==== Material for this task ====

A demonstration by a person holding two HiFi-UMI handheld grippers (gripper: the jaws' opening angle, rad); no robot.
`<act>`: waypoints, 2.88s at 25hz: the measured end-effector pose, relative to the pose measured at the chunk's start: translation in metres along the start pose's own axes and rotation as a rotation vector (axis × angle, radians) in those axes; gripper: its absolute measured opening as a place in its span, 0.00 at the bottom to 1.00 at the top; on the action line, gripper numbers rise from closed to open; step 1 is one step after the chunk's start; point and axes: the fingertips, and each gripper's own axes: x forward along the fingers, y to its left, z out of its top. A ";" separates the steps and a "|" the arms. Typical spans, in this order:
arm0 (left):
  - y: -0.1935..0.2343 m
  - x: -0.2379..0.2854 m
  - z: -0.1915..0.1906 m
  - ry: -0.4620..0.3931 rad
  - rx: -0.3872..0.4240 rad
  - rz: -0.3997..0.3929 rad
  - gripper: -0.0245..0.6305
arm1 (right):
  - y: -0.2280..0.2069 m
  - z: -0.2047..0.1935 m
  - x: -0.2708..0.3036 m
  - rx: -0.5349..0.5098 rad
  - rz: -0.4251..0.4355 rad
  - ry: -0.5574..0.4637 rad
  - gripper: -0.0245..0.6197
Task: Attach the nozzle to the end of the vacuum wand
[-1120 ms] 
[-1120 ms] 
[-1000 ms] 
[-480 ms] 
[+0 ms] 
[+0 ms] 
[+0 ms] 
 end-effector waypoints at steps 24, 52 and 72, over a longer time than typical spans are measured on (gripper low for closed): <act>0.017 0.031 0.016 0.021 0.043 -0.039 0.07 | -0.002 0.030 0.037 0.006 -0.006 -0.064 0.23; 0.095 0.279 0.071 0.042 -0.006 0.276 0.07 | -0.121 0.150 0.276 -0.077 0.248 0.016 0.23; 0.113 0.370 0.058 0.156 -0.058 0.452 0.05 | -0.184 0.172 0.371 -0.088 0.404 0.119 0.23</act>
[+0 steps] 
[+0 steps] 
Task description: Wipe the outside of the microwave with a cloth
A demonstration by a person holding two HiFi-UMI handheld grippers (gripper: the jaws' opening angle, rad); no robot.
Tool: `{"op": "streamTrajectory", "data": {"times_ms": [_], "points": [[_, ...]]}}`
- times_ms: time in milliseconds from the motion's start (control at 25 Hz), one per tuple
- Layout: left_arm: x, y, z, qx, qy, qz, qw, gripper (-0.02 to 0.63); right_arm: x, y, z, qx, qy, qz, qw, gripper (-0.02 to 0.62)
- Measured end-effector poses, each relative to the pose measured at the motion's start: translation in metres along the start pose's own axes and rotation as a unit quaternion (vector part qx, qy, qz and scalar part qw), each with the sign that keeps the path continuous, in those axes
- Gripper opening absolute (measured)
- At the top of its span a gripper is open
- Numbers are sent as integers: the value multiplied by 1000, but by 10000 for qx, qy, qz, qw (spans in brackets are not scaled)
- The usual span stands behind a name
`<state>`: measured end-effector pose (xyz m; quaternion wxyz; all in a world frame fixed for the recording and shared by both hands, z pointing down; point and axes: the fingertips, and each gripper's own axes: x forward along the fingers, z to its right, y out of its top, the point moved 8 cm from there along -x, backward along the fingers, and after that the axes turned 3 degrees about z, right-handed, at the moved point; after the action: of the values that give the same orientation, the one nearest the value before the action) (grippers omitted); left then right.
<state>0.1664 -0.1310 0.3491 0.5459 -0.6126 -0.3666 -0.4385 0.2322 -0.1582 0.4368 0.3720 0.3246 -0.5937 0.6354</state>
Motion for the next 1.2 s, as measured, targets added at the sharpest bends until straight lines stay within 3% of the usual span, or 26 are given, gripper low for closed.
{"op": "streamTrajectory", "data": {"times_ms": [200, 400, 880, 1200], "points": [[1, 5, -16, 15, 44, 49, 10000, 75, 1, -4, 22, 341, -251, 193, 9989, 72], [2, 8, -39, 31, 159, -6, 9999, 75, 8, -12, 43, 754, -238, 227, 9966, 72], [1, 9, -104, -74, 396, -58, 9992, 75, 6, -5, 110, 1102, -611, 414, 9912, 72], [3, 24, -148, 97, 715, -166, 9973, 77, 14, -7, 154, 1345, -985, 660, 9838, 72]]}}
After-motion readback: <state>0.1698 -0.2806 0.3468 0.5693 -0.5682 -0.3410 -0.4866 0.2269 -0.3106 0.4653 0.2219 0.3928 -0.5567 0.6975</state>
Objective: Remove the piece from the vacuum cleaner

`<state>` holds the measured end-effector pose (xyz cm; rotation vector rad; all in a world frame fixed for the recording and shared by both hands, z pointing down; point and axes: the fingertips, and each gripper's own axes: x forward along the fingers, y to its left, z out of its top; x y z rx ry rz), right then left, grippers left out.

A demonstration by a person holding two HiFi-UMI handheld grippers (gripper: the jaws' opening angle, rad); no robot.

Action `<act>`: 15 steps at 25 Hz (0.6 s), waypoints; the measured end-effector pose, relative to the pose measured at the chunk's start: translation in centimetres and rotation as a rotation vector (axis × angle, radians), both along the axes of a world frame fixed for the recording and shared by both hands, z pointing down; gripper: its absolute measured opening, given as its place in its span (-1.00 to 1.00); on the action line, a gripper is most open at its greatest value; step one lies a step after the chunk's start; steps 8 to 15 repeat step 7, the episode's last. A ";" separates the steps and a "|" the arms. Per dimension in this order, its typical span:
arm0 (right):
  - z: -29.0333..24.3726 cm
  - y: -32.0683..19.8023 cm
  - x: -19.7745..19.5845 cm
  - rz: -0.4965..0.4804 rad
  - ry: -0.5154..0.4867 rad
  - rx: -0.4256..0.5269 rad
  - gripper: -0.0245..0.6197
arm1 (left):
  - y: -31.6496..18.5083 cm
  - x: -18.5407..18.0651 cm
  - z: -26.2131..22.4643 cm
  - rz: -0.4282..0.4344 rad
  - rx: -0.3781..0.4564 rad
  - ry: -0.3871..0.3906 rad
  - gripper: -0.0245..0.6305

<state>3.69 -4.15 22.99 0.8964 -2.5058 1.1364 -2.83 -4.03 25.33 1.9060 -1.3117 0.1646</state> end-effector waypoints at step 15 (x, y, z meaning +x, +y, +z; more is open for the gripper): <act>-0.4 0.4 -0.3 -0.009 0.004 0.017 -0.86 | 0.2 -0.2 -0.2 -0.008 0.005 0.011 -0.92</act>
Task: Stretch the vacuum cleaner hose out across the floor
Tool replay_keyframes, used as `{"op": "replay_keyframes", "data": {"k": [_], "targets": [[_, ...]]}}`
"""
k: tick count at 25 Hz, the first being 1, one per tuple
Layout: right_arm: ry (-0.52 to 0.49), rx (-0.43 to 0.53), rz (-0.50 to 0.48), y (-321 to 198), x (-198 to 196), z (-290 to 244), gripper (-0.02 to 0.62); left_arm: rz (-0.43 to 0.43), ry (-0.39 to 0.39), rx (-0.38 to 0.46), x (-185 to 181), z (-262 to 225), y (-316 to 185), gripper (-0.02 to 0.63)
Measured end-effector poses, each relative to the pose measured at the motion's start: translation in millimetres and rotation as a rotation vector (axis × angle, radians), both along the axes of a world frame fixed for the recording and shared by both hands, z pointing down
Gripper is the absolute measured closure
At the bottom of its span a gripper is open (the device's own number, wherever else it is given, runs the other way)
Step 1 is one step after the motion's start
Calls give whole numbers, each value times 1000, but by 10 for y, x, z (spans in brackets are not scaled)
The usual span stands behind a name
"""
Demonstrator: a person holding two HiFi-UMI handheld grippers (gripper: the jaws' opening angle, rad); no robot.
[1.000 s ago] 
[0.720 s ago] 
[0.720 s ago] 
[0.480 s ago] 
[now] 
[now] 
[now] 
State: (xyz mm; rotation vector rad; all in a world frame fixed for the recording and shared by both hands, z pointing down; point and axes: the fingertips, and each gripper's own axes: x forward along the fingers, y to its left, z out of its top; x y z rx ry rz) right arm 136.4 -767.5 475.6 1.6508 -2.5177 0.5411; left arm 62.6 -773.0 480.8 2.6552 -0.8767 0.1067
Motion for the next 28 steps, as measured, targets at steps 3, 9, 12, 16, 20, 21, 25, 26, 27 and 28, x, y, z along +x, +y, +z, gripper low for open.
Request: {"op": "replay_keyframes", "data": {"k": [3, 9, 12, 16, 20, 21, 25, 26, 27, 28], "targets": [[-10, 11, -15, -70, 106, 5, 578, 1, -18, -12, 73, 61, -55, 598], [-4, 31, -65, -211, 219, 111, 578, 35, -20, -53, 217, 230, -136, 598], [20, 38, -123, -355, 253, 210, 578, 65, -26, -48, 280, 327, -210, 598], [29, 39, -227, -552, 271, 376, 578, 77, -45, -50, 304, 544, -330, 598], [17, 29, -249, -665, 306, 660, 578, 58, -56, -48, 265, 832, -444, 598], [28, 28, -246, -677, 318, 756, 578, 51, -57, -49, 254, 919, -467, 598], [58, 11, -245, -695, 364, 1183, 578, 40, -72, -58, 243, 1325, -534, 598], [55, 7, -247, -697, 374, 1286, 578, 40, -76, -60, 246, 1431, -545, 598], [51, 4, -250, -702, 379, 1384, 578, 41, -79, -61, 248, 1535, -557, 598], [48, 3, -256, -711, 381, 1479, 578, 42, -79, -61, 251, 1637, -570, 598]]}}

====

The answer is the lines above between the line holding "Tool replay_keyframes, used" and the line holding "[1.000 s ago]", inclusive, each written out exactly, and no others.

> **Written response**:
Tool replay_keyframes, used as `{"op": "replay_keyframes", "data": {"k": [_], "targets": [[_, ...]]}}`
"""
k: tick count at 25 Hz, the first being 1, one per tuple
Layout: right_arm: ry (-0.52 to 0.49), rx (-0.43 to 0.53), rz (-0.50 to 0.48), y (-321 to 198), x (-198 to 196), z (-290 to 244), gripper (-0.02 to 0.62); left_arm: rz (-0.43 to 0.43), ry (-0.39 to 0.39), rx (-0.38 to 0.46), x (-185 to 181), z (-262 to 225), y (-316 to 185), gripper (-0.02 to 0.63)
Measured end-effector poses, each relative to the pose measured at the motion's start: translation in millimetres and rotation as a rotation vector (axis × angle, radians), both along the axes of a world frame fixed for the recording and shared by both hands, z pointing down
Gripper is the absolute measured closure
At the bottom of its span a gripper is open (the device's own number, wherever else it is given, runs the other way)
Step 1 is one step after the motion's start
Calls give whole numbers, each value times 1000, but by 10 for y, x, z (spans in brackets are not scaled)
The usual span stands behind a name
"""
Demonstrator: a person holding two HiFi-UMI handheld grippers (gripper: the jaws' opening angle, rad); no robot.
[1.000 s ago] 

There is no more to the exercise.